Would you please return every line from the listing that contains the word "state"?
-------- Data excerpt --------
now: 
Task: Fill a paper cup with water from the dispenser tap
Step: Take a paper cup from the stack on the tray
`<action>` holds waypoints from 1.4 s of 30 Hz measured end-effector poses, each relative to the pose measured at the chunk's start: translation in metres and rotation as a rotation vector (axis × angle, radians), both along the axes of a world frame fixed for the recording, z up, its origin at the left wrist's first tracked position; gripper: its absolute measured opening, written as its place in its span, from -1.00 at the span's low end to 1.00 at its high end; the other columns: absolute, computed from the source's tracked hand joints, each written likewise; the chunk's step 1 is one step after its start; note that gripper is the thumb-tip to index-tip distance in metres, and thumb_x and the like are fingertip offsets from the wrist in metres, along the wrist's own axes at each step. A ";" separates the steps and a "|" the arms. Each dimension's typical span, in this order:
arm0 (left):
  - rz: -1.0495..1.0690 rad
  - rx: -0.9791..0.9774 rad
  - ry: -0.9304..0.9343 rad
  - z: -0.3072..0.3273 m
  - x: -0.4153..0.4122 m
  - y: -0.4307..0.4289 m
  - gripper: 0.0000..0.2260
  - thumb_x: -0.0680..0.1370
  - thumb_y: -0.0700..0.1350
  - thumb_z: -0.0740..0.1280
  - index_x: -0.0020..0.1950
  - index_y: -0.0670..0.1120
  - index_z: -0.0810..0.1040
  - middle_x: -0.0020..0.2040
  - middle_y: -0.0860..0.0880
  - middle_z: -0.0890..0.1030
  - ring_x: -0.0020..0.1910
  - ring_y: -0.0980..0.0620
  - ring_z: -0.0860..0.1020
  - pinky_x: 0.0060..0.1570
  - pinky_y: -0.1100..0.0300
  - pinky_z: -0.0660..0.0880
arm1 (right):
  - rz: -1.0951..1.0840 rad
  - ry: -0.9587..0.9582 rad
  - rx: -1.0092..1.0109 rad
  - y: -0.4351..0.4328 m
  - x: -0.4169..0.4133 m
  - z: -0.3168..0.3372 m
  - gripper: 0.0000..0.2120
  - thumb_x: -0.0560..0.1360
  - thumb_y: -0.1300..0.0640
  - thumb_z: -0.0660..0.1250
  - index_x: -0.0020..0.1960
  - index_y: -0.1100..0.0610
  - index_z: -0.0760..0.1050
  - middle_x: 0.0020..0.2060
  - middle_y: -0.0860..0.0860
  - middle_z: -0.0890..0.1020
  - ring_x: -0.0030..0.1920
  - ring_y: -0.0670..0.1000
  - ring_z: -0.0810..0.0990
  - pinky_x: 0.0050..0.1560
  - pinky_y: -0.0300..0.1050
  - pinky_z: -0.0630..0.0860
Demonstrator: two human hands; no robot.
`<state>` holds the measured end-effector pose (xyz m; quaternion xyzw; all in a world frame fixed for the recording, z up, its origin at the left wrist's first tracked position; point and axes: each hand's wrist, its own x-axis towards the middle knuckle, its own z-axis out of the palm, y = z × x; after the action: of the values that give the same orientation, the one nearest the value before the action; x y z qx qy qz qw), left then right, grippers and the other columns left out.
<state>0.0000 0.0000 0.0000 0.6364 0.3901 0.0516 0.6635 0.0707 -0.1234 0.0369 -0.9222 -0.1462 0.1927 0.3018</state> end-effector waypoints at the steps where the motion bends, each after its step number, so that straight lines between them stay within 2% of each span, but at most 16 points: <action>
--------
Expected answer
`<state>` holds the measured end-effector pose (xyz m; quaternion xyzw; all in a world frame fixed for the recording, z up, its origin at the left wrist's first tracked position; point and axes: each hand's wrist, its own x-axis towards the middle knuckle, its own z-axis out of the palm, y = z × x; after the action: of the values that give the same orientation, the one nearest the value before the action; x y z qx qy qz qw), left then right, grippers and the other columns left out.
<state>0.0000 0.0000 0.0000 0.6364 0.3901 0.0516 0.6635 0.0707 -0.1234 0.0369 -0.9222 -0.1462 0.1927 0.3018</state> end-effector waypoints at the steps where the motion bends, each after its step number, so that straight lines between them stay within 2% of each span, but at most 16 points: <action>

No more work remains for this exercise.